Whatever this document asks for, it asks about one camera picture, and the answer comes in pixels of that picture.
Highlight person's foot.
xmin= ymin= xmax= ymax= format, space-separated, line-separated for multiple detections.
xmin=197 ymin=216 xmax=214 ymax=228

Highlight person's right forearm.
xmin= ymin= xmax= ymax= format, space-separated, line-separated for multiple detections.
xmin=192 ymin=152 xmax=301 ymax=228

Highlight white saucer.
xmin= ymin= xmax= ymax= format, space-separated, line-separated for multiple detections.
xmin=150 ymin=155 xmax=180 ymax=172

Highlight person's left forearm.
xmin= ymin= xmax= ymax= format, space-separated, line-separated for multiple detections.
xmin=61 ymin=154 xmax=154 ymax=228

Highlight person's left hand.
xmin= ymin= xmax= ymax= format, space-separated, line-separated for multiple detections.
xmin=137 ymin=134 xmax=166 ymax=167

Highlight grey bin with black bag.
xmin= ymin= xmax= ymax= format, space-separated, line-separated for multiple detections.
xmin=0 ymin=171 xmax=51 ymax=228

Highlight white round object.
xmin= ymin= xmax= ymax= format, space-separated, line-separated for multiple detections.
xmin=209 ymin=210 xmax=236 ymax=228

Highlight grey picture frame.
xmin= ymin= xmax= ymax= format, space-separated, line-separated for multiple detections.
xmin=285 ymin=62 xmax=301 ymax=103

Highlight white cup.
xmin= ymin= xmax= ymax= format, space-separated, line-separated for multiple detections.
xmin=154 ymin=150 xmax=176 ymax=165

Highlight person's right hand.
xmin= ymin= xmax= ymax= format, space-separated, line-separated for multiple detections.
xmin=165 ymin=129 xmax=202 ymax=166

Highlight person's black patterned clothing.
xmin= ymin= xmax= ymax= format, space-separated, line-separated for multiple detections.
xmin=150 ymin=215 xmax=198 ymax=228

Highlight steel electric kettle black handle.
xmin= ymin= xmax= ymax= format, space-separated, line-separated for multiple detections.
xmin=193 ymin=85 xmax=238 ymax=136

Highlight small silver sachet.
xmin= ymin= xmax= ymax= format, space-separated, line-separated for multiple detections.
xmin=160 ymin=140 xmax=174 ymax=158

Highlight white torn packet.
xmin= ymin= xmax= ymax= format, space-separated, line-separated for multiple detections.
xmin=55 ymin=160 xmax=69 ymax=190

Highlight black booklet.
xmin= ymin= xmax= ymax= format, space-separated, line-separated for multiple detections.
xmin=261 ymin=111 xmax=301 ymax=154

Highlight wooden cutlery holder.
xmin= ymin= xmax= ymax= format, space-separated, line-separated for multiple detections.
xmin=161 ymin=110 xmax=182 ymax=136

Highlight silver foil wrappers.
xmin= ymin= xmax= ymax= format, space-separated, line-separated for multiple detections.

-----

- [PROBLEM]: Using the material above, filter for lines holding "picture" and copy each one.

- [SOLUTION FOR THIS TASK]:
Whatever this document asks for, it asks about one camera picture, and the answer comes in pixels of that picture.
Highlight grey picture frame.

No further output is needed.